* _TASK REQUIREMENTS_: Quote the records below in full, exactly as given, with the images taken out.

── PROVIDED RECORDS

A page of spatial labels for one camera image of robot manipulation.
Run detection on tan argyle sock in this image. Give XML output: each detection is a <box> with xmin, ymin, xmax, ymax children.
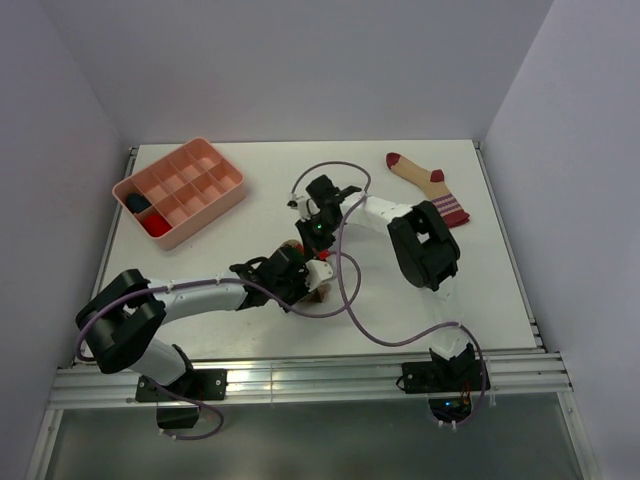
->
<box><xmin>283</xmin><ymin>239</ymin><xmax>331</xmax><ymax>304</ymax></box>

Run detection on tan maroon striped sock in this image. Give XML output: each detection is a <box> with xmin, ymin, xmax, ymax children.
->
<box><xmin>385</xmin><ymin>152</ymin><xmax>470</xmax><ymax>229</ymax></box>

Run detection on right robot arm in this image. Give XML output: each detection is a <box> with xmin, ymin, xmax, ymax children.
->
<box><xmin>287</xmin><ymin>175</ymin><xmax>474</xmax><ymax>390</ymax></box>

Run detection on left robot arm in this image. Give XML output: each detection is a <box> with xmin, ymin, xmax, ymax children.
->
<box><xmin>76</xmin><ymin>244</ymin><xmax>325</xmax><ymax>399</ymax></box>

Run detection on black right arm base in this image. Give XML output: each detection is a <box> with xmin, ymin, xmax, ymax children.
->
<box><xmin>395</xmin><ymin>343</ymin><xmax>491</xmax><ymax>426</ymax></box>

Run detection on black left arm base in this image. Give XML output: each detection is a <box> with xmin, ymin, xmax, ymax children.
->
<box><xmin>134</xmin><ymin>369</ymin><xmax>228</xmax><ymax>441</ymax></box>

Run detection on pink compartment organizer tray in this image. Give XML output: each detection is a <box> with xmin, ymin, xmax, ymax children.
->
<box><xmin>112</xmin><ymin>138</ymin><xmax>246</xmax><ymax>251</ymax></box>

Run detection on red rolled sock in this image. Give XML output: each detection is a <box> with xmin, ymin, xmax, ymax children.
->
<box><xmin>141</xmin><ymin>213</ymin><xmax>172</xmax><ymax>238</ymax></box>

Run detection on dark teal rolled sock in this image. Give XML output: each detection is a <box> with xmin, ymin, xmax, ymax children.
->
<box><xmin>125</xmin><ymin>193</ymin><xmax>152</xmax><ymax>215</ymax></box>

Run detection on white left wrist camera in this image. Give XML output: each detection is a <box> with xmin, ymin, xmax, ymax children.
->
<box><xmin>305</xmin><ymin>259</ymin><xmax>335</xmax><ymax>291</ymax></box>

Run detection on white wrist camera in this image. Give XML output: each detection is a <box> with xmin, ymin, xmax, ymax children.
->
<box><xmin>305</xmin><ymin>259</ymin><xmax>335</xmax><ymax>291</ymax></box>
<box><xmin>286</xmin><ymin>193</ymin><xmax>311</xmax><ymax>210</ymax></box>

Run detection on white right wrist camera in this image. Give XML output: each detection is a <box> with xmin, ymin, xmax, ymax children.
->
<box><xmin>286</xmin><ymin>193</ymin><xmax>311</xmax><ymax>210</ymax></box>

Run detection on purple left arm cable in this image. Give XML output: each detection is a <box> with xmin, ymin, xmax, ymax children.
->
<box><xmin>74</xmin><ymin>252</ymin><xmax>364</xmax><ymax>442</ymax></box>

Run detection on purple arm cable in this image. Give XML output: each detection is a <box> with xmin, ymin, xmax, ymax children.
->
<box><xmin>289</xmin><ymin>160</ymin><xmax>489</xmax><ymax>429</ymax></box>
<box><xmin>74</xmin><ymin>252</ymin><xmax>364</xmax><ymax>442</ymax></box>

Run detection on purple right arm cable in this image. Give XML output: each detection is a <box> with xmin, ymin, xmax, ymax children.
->
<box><xmin>289</xmin><ymin>160</ymin><xmax>489</xmax><ymax>429</ymax></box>

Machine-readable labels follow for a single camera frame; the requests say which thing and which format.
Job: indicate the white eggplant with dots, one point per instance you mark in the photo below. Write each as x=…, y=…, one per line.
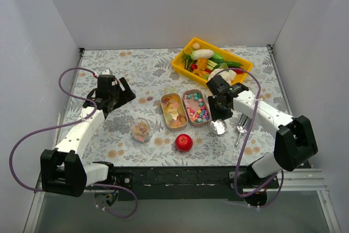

────

* _REPLY TO THE EXERCISE_:
A page of spatial labels for one camera image of robot manipulation.
Run detection on tan argyle sock in this image. Give XML output: each detection is a <box> with xmin, ymin, xmax, ymax children.
->
<box><xmin>283</xmin><ymin>239</ymin><xmax>331</xmax><ymax>304</ymax></box>

Run detection on tan maroon striped sock in this image. Give XML output: each detection is a <box> with xmin, ymin, xmax, ymax children.
->
<box><xmin>385</xmin><ymin>152</ymin><xmax>470</xmax><ymax>229</ymax></box>

Run detection on right robot arm in this image. Give XML output: each detection is a <box> with xmin, ymin, xmax, ymax children.
->
<box><xmin>287</xmin><ymin>175</ymin><xmax>474</xmax><ymax>390</ymax></box>

Run detection on left robot arm in this image. Give XML output: each detection is a <box> with xmin, ymin, xmax, ymax children.
->
<box><xmin>76</xmin><ymin>244</ymin><xmax>325</xmax><ymax>399</ymax></box>

Run detection on black right arm base in this image. Give XML output: each detection is a <box> with xmin, ymin, xmax, ymax children.
->
<box><xmin>395</xmin><ymin>343</ymin><xmax>491</xmax><ymax>426</ymax></box>

Run detection on black left arm base in this image. Give XML output: each detection is a <box> with xmin, ymin, xmax, ymax children.
->
<box><xmin>134</xmin><ymin>369</ymin><xmax>228</xmax><ymax>441</ymax></box>

Run detection on pink compartment organizer tray in this image. Give XML output: each detection is a <box> with xmin, ymin, xmax, ymax children.
->
<box><xmin>112</xmin><ymin>138</ymin><xmax>246</xmax><ymax>251</ymax></box>

Run detection on red rolled sock in this image. Give XML output: each detection is a <box> with xmin, ymin, xmax, ymax children.
->
<box><xmin>141</xmin><ymin>213</ymin><xmax>172</xmax><ymax>238</ymax></box>

Run detection on dark teal rolled sock in this image. Give XML output: each detection is a <box> with xmin, ymin, xmax, ymax children.
->
<box><xmin>125</xmin><ymin>193</ymin><xmax>152</xmax><ymax>215</ymax></box>

Run detection on white left wrist camera in this image. Give XML output: each detection is a <box> with xmin, ymin, xmax, ymax children.
->
<box><xmin>305</xmin><ymin>259</ymin><xmax>335</xmax><ymax>291</ymax></box>

Run detection on white wrist camera in this image. Give XML output: each detection is a <box> with xmin, ymin, xmax, ymax children.
->
<box><xmin>305</xmin><ymin>259</ymin><xmax>335</xmax><ymax>291</ymax></box>
<box><xmin>286</xmin><ymin>193</ymin><xmax>311</xmax><ymax>210</ymax></box>

Run detection on white right wrist camera in this image. Give XML output: each detection is a <box> with xmin, ymin, xmax, ymax children.
->
<box><xmin>286</xmin><ymin>193</ymin><xmax>311</xmax><ymax>210</ymax></box>

Run detection on purple left arm cable in this image. Give XML output: each detection is a <box> with xmin, ymin, xmax, ymax children.
->
<box><xmin>74</xmin><ymin>252</ymin><xmax>364</xmax><ymax>442</ymax></box>

Run detection on purple arm cable in this image. Give XML output: each detection is a <box> with xmin, ymin, xmax, ymax children.
->
<box><xmin>289</xmin><ymin>160</ymin><xmax>489</xmax><ymax>429</ymax></box>
<box><xmin>74</xmin><ymin>252</ymin><xmax>364</xmax><ymax>442</ymax></box>

Run detection on purple right arm cable in this image. Give XML output: each detection is a <box> with xmin, ymin, xmax, ymax children.
->
<box><xmin>289</xmin><ymin>160</ymin><xmax>489</xmax><ymax>429</ymax></box>

Machine-readable labels follow for a single camera frame; the requests say which thing and which format.
Job: indicate the white eggplant with dots, one point per instance you mark in the photo below. Write each as x=…, y=…, one per line.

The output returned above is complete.